Его родители были уникальными людьми. Потрясающе благородными и героическими. Борцами за справедливость — в своей сфере каждый сражался за высшие смыслы до самого конца. И выгорали они тоже почти до… Но всегда подставляли друг другу плечо. Всегда и ей, и ему было достаточно вернуться домой, чтобы понять: ты не один такой на планете, кому больше всех надо, кому больно за то, что людям вокруг, кажется, все равно и даже немного смешно от твоих идеалистических чудачеств. Его родители ни разу не отказались от боли друг друга — и это было сильнее любых слов любви.
Даже повзрослев, Дима лишь учился понимать, как сильна между его родителями связь. Как для них важно быть рядом. Какой мощью обладает их любовь. И в эти праздничные дни он наблюдал особенно пристально. Впитывал. Пытался проникнуться по полной. Осознавал кое-что. Не всегда приятное.
Вечером одним неожиданно в голову пришло, что никогда он не чувствовал, что с Викой их ни что на свете не разведет. Ни секунды. А про родителей — чувствовал. Не слепо верил, как верит любой ребенок в то, что мама с папой вместе навсегда. Нет. Объективно знал. Совершенно непоколебимо. Посторонние вокруг — и те замечали. Словно считывалось неуловимо, что Анна и Александр Аверинцевы созданы друг для друга.
Дима мысль обдумал и зафиксировал. Признал, что с Викой подобной уверенности уже не возникло бы, и принял расставание окончательно. Все равно бы разошлись. Годом раньше, годом позже. Вика — умница, быстрее, чем он, поняла. Другое, наверное, что-то свое — она всегда страстей искала, хотела жить на острие эмоций и чувств. Он же искал… совпадения. Чтобы две части в паз встали — раз и навсегда.
Поздней субботней ночью Дима вернулся в Москву. По-настоящему отдохнувший, переполненный эмоциональным теплом и энергией. Кровь бодряще кипела внутри, несмотря на закономерную из-за пары напряженных часов за рулем усталость, контрастно переплетавшуюся с предвкушением скорого возвращения в офис. Первые после новогодних праздников трудовые дни совершенно по-особенному отличались от остальных рабочих будней, и Дима их очень любил.
Люди ходили по коридорам и кабинетам заряженные, выспавшиеся, с горящими глазами и добрыми лицами. Заклятые коллеги действительно были рады друг друга видеть, искренне, а не в бешенной предновогодней спешке и муках усталости, преподносились запоздавшие подарки, ценные тем, что при поддержке еще висевших на окнах гирлянд рождественских цветов и притаившихся в каждом достойном углу елок волшебным образом продлевали праздник вопреки календарю.

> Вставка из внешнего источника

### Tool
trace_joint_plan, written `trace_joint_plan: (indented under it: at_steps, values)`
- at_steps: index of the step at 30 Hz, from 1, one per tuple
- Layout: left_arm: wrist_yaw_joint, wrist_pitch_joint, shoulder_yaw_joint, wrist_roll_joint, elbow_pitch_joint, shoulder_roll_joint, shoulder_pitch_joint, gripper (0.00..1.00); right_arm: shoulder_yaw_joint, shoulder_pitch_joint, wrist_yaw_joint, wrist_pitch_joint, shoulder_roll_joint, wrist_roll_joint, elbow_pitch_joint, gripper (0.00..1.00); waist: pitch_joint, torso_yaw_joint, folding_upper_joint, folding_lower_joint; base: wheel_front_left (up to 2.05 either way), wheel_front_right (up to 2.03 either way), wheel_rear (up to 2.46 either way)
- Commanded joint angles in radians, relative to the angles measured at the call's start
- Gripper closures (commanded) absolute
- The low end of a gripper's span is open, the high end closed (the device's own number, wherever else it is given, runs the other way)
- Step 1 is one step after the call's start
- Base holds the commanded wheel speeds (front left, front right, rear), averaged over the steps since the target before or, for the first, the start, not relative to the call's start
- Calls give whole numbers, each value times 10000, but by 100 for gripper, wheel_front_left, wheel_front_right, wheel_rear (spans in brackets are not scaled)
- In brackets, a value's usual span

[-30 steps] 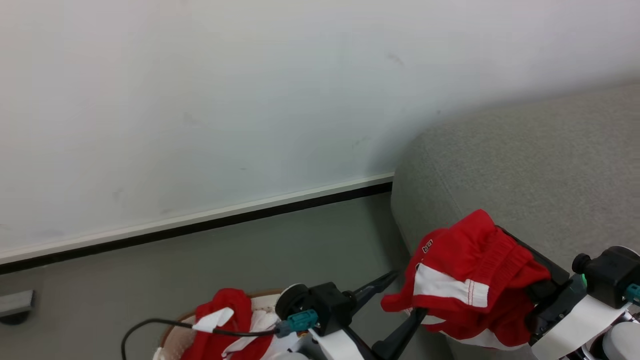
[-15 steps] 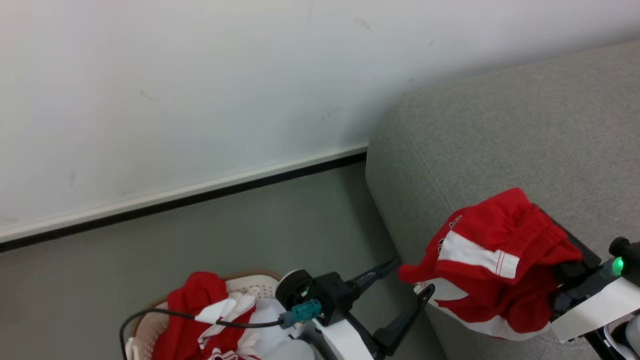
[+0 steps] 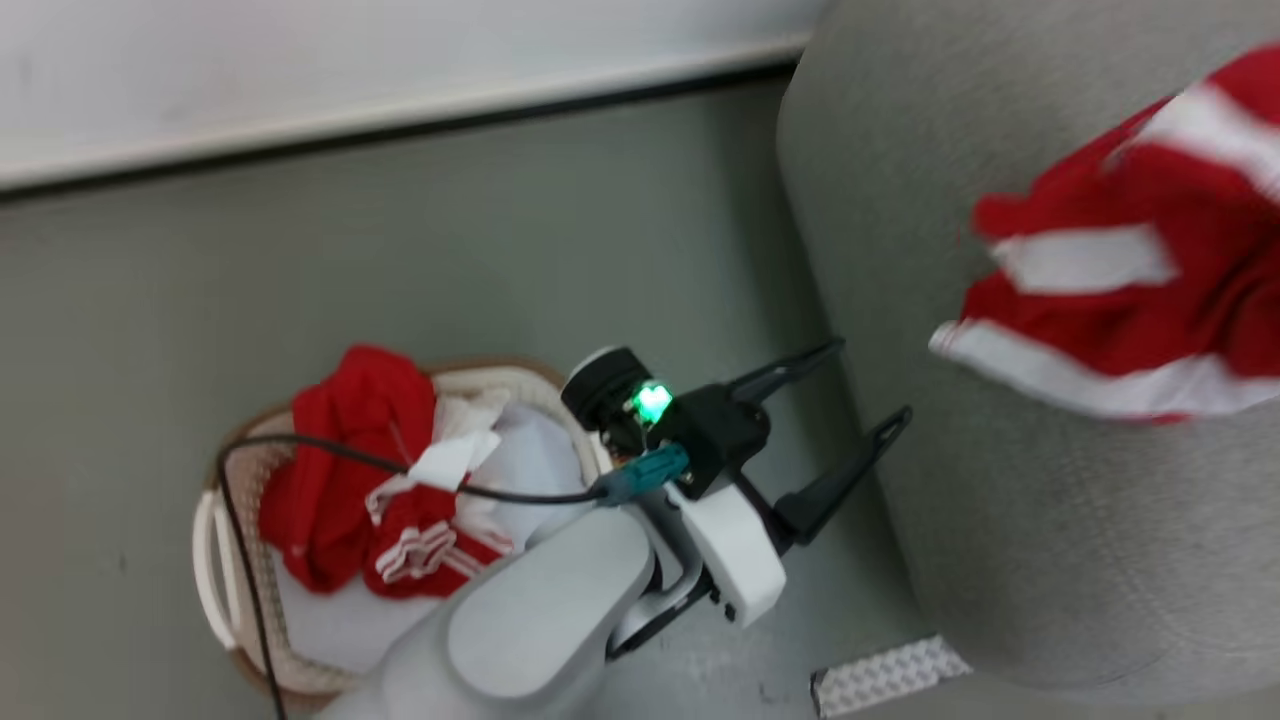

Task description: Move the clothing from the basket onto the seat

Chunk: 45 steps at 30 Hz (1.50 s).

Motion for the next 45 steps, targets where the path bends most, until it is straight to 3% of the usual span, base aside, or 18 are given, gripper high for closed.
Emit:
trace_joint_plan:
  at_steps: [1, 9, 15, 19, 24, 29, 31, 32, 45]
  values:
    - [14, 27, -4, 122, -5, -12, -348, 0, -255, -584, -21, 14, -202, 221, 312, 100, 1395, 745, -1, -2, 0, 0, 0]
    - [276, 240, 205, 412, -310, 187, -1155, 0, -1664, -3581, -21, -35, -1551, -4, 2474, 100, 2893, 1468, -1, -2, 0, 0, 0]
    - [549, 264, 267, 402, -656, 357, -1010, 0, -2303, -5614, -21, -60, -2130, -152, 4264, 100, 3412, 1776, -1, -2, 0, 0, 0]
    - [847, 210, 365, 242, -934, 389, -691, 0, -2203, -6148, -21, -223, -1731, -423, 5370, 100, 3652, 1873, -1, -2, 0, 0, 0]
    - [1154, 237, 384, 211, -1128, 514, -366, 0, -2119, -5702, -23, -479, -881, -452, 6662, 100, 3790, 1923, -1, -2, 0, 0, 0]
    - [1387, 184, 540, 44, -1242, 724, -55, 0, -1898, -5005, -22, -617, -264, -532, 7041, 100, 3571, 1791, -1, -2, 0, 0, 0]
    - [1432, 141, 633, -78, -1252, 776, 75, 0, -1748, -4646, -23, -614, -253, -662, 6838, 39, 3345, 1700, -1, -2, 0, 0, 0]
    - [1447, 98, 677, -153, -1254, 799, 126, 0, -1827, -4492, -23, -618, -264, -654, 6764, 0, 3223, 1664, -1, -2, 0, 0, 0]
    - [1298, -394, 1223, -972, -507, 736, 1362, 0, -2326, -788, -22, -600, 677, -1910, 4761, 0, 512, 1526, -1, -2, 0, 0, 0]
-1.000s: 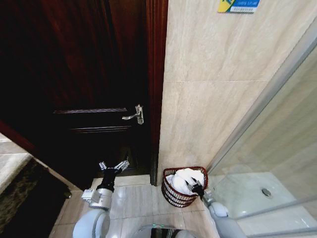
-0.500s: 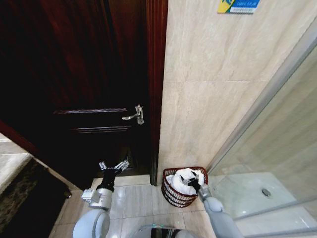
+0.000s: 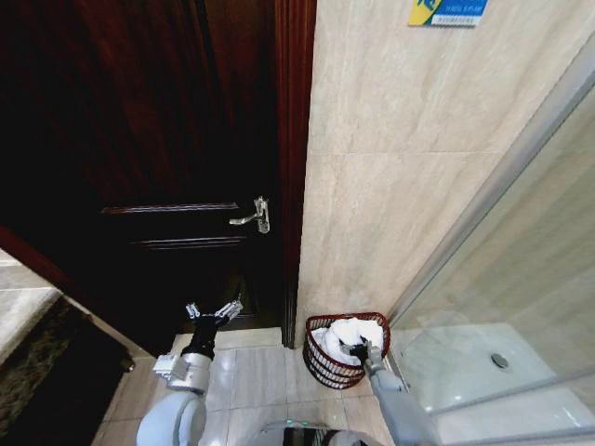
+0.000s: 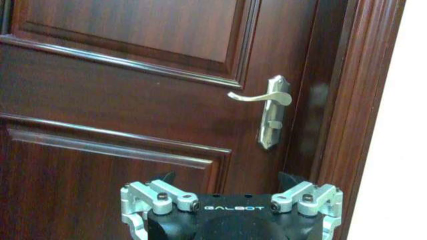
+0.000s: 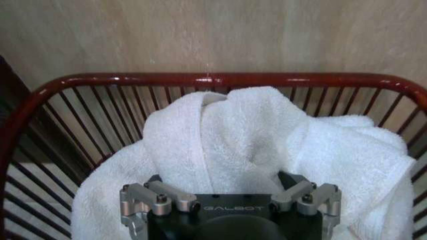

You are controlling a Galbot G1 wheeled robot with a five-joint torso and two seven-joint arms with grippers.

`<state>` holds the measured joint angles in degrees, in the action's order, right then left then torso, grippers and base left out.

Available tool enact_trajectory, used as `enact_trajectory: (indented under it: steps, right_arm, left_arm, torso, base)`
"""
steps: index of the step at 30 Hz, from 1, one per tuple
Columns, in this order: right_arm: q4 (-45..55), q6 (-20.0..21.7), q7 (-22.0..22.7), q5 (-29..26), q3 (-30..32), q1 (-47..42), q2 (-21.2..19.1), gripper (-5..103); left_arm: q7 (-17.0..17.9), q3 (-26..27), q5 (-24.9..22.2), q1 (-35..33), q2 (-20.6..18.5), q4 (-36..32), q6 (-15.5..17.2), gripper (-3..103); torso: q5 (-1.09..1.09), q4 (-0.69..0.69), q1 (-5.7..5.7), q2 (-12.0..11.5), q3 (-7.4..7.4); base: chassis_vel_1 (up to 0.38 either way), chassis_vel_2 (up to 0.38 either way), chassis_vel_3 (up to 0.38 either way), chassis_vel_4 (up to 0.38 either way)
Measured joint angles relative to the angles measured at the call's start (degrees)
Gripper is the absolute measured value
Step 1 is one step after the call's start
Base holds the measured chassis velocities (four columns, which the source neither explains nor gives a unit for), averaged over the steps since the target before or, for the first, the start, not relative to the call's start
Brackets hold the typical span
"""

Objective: Discard the used towel into the hamper.

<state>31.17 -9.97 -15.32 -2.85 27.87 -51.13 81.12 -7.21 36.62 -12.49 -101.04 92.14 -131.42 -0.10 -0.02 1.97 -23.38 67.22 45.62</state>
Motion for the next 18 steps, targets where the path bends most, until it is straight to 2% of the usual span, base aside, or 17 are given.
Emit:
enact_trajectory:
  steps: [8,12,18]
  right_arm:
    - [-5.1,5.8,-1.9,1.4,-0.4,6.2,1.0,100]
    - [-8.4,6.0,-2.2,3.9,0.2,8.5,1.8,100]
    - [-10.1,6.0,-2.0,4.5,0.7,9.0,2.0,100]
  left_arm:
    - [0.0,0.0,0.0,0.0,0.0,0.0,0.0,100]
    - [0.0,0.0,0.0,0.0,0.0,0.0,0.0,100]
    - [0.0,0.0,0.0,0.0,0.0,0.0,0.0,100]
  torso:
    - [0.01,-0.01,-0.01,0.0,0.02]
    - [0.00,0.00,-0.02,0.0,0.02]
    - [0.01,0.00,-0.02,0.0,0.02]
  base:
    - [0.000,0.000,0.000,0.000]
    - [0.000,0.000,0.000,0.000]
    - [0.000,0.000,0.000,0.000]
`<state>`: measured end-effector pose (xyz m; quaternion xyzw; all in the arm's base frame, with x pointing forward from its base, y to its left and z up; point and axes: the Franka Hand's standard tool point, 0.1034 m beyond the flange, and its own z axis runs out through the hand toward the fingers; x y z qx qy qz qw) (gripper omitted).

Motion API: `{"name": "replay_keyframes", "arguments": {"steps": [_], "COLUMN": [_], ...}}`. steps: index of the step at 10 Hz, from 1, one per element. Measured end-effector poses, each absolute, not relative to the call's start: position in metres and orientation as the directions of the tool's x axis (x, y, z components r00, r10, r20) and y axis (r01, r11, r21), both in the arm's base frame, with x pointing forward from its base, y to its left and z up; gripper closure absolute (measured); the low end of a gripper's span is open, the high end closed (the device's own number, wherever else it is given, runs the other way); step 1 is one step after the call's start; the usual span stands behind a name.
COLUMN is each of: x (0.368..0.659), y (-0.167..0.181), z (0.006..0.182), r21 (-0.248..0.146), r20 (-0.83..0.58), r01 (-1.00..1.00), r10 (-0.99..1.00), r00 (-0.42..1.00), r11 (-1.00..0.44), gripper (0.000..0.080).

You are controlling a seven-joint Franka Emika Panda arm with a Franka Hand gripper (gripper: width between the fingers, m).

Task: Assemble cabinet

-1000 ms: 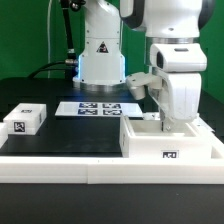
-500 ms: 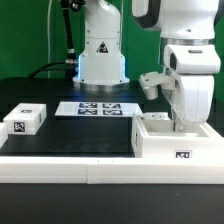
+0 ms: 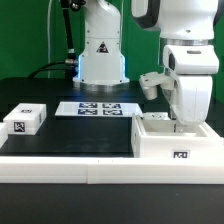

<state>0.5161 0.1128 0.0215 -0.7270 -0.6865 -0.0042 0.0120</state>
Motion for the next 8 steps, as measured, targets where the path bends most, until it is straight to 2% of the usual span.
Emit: {"name": "replay_keyframes", "arguments": {"steps": [1, 2, 3, 4, 5, 8], "x": [0.5161, 0.5161, 0.5161, 0.5161, 0.5161, 0.5154], "y": [0.1125, 0.1123, 0.1121, 0.1119, 0.1116, 0.1109], "z": [0.0213, 0.0213, 0.0212, 0.0211, 0.0211, 0.022], "r21": [-0.012, -0.012, -0.012, -0.012, -0.012, -0.013], "r20": [0.023, 0.023, 0.023, 0.023, 0.022, 0.022], "r01": [0.998, 0.998, 0.998, 0.998, 0.998, 0.998], "r10": [0.998, 0.998, 0.998, 0.998, 0.998, 0.998], "r00": [0.058, 0.058, 0.059, 0.059, 0.06, 0.061], "r11": [-0.058, -0.058, -0.058, -0.059, -0.059, -0.061], "gripper": [0.0406, 0.0271, 0.0096, 0.0096, 0.0017, 0.0002]}}
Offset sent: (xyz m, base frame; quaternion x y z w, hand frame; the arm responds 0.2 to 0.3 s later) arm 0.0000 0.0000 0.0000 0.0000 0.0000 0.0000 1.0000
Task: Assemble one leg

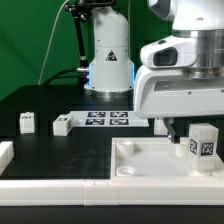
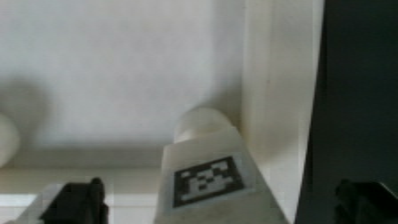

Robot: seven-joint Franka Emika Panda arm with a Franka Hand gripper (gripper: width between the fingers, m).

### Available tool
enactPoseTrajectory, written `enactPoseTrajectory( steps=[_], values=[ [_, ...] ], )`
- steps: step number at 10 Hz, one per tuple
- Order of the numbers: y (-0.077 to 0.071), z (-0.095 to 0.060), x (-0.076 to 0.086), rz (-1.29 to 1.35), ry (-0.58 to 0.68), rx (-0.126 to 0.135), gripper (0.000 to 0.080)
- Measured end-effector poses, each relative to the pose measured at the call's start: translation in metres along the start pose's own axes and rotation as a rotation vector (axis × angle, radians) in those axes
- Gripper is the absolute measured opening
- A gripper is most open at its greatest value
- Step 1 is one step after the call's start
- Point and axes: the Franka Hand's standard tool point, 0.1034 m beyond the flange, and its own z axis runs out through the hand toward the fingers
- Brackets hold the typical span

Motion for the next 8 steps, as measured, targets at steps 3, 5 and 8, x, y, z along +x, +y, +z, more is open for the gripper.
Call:
enactPoseTrajectory(
  steps=[3, 5, 8],
  values=[
    [0.0003, 0.0, 0.0001, -0.036, 0.0, 0.001, 0.0649],
    [0.0004, 0.0, 0.0001, -0.035, 0.0, 0.001, 0.041],
    [0.0008, 0.0, 0.0001, -0.01, 0.0, 0.001, 0.029]
  ],
)
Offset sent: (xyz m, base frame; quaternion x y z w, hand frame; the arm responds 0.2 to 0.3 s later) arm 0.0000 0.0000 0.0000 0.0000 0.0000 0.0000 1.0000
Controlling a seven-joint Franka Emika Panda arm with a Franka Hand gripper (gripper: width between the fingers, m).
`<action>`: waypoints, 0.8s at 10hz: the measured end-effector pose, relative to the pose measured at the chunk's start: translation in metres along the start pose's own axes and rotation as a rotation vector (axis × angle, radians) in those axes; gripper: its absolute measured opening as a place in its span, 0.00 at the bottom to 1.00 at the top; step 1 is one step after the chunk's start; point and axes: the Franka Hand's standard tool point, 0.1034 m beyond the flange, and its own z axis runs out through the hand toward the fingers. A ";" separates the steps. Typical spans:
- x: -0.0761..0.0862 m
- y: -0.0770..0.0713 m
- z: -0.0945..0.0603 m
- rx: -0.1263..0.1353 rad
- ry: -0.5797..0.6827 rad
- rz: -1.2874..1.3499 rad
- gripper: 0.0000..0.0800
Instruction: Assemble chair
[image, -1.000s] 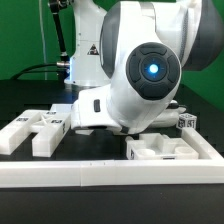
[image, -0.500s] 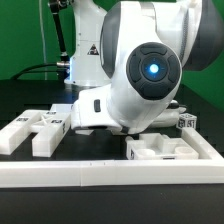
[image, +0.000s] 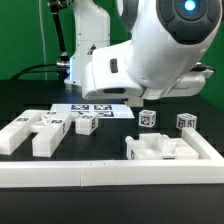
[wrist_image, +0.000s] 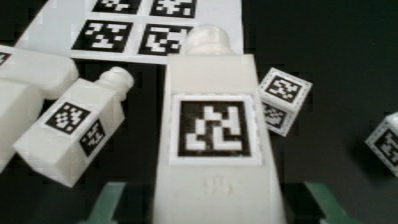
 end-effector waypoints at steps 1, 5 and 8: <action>0.010 0.001 0.000 -0.002 0.056 -0.002 0.36; 0.009 -0.004 -0.025 -0.006 0.269 -0.005 0.36; 0.013 -0.010 -0.065 -0.010 0.523 -0.005 0.36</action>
Offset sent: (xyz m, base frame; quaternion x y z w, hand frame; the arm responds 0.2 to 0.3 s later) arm 0.0000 0.0000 0.0000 0.0000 0.2571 0.0000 0.9664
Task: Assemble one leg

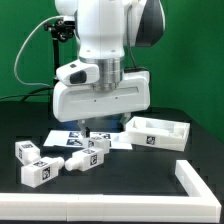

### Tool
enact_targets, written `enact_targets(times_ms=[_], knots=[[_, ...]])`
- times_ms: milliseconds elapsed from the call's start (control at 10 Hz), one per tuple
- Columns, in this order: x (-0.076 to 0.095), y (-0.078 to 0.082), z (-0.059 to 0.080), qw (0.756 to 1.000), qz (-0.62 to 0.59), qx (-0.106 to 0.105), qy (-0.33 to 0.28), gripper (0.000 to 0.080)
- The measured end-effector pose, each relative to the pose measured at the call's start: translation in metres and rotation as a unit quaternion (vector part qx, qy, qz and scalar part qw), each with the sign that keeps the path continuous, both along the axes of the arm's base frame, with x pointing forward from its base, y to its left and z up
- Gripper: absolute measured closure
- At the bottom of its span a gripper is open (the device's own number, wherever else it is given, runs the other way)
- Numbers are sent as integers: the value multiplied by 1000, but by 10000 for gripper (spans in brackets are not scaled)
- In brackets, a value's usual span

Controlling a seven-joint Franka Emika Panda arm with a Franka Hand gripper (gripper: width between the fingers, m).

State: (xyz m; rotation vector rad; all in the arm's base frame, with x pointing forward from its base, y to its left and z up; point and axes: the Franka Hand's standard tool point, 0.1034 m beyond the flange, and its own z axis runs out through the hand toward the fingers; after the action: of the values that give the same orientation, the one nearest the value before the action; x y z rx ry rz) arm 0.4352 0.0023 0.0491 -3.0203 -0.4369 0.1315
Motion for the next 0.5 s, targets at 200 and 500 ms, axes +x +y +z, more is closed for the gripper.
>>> enact_targets(times_ms=[200,500], knots=[[1,-1,0,1000,-1,0,0,150],[34,-18,-5,989,-148,-8,24,150]])
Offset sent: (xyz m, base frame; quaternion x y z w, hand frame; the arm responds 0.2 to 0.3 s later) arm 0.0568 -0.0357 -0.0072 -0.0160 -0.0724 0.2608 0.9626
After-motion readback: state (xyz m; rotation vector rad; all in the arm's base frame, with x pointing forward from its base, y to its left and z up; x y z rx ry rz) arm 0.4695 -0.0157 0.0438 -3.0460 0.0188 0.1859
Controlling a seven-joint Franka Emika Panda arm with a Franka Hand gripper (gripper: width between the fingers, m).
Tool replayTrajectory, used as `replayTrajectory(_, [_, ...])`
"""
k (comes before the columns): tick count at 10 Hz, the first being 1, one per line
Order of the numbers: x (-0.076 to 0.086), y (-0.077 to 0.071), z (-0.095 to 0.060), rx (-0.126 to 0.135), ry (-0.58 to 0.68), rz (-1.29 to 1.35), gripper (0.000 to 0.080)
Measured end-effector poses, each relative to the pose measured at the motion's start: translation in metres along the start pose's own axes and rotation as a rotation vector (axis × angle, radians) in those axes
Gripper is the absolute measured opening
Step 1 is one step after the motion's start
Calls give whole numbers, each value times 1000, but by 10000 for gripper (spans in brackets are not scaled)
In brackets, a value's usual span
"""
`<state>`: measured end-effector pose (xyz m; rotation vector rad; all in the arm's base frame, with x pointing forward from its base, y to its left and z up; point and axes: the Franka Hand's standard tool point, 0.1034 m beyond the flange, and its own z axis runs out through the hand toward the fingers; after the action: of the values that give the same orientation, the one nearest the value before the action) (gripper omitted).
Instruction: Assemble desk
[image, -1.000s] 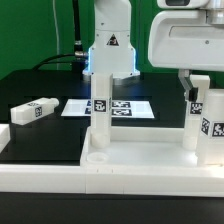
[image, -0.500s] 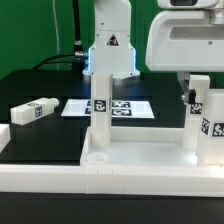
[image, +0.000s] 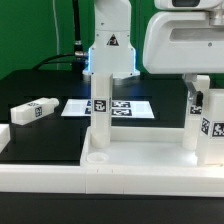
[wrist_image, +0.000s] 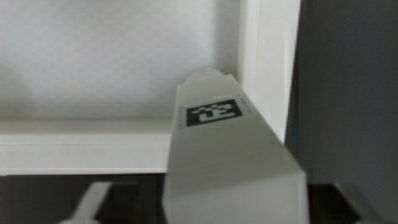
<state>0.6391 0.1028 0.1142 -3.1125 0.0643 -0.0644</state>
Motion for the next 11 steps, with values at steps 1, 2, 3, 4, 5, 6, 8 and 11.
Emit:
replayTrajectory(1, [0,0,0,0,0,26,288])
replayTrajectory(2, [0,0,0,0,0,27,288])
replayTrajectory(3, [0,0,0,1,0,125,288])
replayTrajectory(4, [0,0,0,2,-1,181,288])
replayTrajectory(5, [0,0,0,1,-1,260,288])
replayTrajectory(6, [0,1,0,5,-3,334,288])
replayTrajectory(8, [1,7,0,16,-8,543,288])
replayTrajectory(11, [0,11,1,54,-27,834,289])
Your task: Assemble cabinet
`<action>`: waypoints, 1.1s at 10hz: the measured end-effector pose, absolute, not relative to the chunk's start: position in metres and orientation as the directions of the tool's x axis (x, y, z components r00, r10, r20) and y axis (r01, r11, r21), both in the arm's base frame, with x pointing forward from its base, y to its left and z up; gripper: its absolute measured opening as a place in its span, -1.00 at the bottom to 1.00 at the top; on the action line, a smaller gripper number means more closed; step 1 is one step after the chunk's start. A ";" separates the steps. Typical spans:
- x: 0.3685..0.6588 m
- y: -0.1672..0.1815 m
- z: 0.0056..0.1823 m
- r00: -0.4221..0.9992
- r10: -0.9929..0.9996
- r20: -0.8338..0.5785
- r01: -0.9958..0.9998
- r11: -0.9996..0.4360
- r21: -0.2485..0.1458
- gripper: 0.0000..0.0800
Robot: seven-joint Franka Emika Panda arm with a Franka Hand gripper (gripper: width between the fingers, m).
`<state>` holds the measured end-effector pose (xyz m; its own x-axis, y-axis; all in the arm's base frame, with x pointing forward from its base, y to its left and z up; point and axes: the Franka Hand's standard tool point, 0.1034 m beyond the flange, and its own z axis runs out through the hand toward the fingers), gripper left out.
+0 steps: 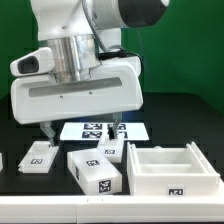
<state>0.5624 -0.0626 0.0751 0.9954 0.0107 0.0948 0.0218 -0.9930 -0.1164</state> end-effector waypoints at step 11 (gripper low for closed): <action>0.539 -0.092 0.066 0.377 0.926 -0.017 0.926 -0.377 0.002 0.99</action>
Offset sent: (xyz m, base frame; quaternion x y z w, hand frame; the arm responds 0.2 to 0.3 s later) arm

По традиции Леха обязательно презентовал всем в их отделе по какой-нибудь невообразимой диковине, найденной в очередной поездке по миру, и следующие полдня они из кожи вон лезли, выдумывая то ли статуэтке, то ли оберегу практическое предназначение — по-взрослому адекватное и полезное или же интересное и веселое.